3. Incorporate math into daily life
Kids are heavily impacted by those around them. If they hear negative opinions about math, they are likely to start thinking about it in the same way. If you are a role model to a child, show yourself being confident with it whenever you encounter math. More than that you should encourage them to use math in their daily lives.
When you are at the store, you can ask them to figure out how much some items cost or how long it will take to save up for a goal. Make math relevant. Figure out what children are interested in and find a way to tie math into it. Play math-based games such as chess, checkers, dominoes, or Yahtzee.
4. Avoid reinforcing stereotypes–even inadvertently
Stereotype threat is a serious concern. It’s when we underestimate a group’s ability to do something that they actually begin to underperform. This is especially true for girls. There is a nasty stereotype that girls can’t comprehend math as well as boys.
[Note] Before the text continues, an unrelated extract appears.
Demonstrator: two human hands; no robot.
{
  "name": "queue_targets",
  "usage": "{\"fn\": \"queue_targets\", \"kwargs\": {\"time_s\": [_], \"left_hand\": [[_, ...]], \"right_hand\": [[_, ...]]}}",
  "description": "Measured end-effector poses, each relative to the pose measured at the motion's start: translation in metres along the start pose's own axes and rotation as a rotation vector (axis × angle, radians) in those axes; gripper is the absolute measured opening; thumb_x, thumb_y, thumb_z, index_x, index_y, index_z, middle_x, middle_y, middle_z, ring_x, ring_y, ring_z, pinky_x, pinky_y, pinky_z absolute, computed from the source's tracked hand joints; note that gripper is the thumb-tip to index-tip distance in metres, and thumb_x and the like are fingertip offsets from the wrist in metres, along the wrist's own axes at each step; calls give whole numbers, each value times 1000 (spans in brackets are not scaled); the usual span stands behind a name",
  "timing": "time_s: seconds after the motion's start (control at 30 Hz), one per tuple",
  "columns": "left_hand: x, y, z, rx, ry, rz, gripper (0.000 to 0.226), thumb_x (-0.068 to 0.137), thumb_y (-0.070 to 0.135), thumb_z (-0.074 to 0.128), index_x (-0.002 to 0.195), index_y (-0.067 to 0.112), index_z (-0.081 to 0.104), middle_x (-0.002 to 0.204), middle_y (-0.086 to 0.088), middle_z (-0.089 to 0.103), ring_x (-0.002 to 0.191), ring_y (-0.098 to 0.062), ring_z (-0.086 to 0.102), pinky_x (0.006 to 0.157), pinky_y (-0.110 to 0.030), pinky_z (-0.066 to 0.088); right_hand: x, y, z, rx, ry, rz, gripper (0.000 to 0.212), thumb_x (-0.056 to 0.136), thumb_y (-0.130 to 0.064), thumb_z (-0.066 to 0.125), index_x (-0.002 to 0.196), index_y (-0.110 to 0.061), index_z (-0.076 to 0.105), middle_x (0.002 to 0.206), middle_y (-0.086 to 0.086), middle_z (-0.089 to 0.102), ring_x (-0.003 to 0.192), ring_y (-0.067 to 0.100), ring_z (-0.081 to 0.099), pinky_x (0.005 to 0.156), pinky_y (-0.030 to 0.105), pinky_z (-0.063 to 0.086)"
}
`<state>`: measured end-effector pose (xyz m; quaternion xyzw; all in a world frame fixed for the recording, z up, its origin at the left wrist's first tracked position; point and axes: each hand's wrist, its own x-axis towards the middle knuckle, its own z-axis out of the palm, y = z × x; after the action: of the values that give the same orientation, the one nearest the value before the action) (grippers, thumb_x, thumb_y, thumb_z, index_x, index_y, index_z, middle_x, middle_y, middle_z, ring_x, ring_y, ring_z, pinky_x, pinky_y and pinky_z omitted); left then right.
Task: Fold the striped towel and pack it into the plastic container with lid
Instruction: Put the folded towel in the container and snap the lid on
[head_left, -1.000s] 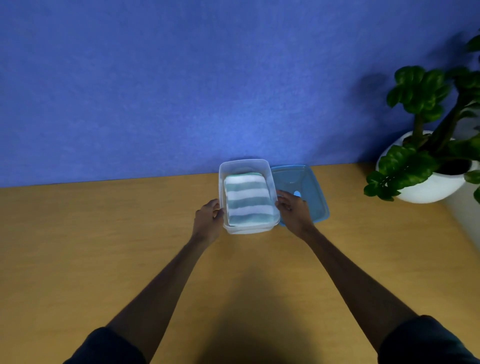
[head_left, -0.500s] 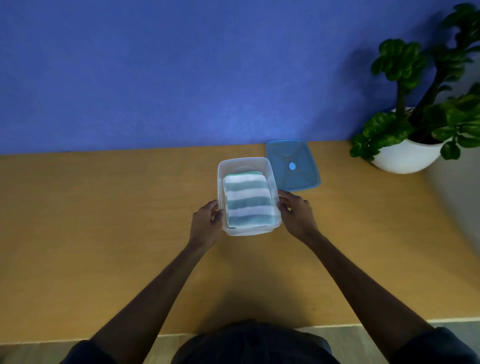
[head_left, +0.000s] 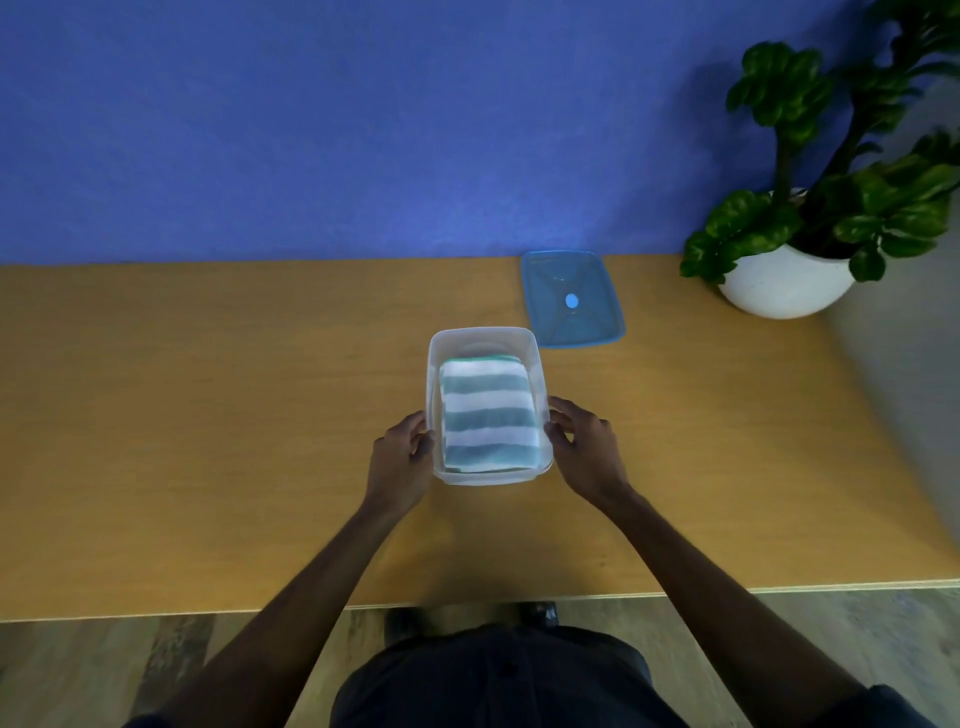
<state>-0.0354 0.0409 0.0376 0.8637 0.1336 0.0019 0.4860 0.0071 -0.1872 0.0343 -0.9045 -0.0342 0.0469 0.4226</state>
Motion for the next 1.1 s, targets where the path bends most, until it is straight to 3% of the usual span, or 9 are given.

Perhaps this is why only 26 percent of all computer and mathematical positions are filled by women, according to a study published in the Science of Learning.
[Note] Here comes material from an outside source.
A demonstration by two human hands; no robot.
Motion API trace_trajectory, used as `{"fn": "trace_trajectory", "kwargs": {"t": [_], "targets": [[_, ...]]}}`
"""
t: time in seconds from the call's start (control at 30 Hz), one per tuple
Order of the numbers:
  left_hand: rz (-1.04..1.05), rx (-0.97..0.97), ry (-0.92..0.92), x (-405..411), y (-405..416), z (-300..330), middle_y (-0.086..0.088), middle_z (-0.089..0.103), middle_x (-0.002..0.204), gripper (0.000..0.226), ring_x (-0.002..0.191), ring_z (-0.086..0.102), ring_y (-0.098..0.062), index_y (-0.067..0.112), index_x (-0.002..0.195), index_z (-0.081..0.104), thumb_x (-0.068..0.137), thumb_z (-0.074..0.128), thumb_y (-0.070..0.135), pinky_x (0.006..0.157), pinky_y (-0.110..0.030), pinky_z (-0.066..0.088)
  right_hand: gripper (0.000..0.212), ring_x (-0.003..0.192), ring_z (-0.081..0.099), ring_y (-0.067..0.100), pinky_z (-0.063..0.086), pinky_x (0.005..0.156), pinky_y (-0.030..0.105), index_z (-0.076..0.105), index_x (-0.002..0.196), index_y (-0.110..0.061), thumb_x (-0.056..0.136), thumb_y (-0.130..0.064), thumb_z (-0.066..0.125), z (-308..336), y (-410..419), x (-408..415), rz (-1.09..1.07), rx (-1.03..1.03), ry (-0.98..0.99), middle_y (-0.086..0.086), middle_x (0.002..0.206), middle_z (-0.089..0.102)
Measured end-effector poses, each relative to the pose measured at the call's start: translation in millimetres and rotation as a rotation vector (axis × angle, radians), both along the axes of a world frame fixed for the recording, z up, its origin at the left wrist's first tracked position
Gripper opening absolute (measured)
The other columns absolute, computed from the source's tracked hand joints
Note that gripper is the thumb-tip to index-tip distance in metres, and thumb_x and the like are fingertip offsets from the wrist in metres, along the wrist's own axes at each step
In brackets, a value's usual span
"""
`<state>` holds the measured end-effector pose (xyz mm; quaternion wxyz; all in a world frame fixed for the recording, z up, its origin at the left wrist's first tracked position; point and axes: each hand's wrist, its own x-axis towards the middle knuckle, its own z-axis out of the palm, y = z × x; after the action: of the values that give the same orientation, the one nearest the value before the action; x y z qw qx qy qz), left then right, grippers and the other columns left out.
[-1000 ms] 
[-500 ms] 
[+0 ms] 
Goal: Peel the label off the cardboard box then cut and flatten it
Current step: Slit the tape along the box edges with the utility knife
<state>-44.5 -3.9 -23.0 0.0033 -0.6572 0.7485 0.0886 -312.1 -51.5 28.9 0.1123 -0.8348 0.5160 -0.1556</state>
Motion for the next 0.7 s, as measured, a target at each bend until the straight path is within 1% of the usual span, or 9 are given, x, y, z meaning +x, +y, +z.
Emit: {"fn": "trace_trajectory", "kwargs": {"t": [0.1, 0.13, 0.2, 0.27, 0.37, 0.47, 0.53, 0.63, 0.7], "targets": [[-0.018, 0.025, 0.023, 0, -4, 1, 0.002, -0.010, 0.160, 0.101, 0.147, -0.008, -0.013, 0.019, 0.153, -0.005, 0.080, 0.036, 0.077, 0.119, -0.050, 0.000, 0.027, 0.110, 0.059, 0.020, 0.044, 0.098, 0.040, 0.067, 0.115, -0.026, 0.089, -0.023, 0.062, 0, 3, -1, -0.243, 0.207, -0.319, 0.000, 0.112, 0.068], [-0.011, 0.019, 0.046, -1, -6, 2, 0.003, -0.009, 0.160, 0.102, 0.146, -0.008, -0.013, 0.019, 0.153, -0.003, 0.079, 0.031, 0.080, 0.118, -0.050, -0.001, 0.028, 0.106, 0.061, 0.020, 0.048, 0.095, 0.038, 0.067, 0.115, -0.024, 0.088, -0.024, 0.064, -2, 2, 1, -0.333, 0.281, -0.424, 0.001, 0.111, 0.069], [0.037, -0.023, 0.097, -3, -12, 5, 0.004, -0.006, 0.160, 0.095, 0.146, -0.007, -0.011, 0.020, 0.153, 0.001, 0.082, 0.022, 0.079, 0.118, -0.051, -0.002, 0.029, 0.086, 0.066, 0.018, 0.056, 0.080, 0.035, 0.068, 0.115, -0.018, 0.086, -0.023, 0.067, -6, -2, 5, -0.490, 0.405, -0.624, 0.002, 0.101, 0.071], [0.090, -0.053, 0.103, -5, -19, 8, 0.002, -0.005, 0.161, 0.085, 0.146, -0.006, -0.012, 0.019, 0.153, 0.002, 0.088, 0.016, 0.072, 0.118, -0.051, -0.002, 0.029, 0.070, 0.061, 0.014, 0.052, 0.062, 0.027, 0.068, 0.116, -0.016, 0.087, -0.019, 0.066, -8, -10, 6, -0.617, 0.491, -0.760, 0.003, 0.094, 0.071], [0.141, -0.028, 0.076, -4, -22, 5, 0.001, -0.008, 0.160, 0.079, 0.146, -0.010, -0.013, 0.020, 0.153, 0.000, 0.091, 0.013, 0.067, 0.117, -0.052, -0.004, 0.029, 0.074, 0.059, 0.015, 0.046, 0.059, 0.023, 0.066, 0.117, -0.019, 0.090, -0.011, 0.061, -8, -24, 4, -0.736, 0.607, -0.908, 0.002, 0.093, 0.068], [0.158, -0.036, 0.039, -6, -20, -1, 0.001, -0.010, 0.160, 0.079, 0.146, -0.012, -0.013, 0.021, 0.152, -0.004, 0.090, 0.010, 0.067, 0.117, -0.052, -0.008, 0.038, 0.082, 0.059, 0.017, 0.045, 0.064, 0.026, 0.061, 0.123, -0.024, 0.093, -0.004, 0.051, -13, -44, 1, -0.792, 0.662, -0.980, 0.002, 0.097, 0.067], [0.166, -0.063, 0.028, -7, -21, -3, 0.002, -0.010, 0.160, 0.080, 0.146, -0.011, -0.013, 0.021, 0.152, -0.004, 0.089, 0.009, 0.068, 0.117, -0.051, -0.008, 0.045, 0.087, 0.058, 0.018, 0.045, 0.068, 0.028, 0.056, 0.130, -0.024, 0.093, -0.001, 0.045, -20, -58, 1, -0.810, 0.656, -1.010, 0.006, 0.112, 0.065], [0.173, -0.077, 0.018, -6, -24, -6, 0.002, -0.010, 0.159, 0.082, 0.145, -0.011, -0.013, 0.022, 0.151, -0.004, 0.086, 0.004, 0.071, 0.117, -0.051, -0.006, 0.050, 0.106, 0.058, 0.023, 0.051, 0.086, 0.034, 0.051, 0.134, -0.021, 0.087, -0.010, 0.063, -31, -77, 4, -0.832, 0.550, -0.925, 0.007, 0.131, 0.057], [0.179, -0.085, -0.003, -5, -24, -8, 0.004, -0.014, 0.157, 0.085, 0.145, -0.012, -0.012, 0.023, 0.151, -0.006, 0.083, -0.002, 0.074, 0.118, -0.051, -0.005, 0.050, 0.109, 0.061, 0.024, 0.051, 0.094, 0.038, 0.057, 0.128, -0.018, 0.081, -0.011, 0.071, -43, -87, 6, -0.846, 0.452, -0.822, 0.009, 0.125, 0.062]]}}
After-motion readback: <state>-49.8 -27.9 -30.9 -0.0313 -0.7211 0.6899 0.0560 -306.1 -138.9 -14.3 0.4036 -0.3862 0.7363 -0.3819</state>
This stereotype has been proven to be untrue by several studies—one of which was done by Jessica Cantlon at the Carnegie Mellon University in Pittsburgh. She studied MRIs of groups of boys and girls as they watched educational videos and found there to be no biological difference. The difference comes from unconscious messages spread through society. Teachers spend more time with their male students and the girls begin to pick up these cues that math just isn’t for them. Educators, and people influencing children, need to be aware of these stereotypes and make sure that they are giving all children equal access to the same education.
5. Broaden your perception of literacy
Parents tend to put more emphasis on their children learning how to speak, read, and write, while neglecting math. It’s understandable because children have to learn to talk before anything else, with reading and writing following close behind. These skills are essential to communication and are needed before attempting any other type of education. Still, math is just as necessary. It surprised me how much math is foundational to a field like design—ranging from understanding geometry and grids to knowing portions and scales.
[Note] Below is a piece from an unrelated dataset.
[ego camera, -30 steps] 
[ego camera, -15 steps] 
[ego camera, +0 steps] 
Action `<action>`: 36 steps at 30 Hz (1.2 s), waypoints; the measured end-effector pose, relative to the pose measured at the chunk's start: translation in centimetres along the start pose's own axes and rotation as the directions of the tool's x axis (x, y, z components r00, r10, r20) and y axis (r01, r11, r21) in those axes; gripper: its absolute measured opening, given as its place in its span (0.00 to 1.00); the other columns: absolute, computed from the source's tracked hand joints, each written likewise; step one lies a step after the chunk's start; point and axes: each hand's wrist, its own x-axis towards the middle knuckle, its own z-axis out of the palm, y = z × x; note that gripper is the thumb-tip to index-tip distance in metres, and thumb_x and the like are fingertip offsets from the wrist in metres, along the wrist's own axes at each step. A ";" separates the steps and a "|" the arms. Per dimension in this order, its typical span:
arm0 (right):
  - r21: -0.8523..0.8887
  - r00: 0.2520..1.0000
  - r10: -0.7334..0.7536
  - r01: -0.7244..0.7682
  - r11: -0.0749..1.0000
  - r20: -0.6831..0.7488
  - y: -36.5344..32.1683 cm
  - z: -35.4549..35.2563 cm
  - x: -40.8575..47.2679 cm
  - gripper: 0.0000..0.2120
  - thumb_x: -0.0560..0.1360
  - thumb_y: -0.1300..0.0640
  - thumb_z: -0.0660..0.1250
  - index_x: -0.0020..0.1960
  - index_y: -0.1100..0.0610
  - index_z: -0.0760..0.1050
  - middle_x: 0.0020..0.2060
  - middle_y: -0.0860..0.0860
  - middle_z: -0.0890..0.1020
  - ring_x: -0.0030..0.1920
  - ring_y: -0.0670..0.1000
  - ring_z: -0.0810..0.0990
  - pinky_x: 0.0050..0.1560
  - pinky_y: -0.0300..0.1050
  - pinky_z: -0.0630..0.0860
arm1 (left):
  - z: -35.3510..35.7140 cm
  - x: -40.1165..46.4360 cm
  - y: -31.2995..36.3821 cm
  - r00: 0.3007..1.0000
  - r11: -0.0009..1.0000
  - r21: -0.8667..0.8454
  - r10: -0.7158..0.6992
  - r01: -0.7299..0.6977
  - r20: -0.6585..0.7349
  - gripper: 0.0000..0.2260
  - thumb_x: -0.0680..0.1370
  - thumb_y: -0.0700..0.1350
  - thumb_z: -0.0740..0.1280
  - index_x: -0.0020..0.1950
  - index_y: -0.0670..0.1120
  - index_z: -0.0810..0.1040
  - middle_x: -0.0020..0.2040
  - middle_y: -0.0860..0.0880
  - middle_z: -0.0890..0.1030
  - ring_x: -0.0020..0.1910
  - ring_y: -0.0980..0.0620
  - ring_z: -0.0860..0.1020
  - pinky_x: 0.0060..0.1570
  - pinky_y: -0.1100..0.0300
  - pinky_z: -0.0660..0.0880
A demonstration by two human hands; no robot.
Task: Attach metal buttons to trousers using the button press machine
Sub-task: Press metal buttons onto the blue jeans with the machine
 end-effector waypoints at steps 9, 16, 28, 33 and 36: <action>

Introducing math early will give young learners a better foundation, helping them down the line. But make math fun and engaging—let it keep its wonderment and magic. I can’t help but wonder if someone had approached teaching math differently when I was younger if I would feel differently towards it. I still don’t enjoy math—and I doubt I ever will—but I now have a healthy appreciation for it and I know just how important it is for young children to feel the same. They need to know that you can be good at both language arts and math—that it doesn’t have to be either-or.
It’s easy to get wrapped up in labels: of being a creative or a scientist, left brained or right. We don’t have to limit our identity to one thing. Data analysis, a conventionally STEM career, requires creativity in the way they break down data and reorganize it into meaningful and compelling narratives. We should inspire children to do the same, allowing them to be creative without limitation.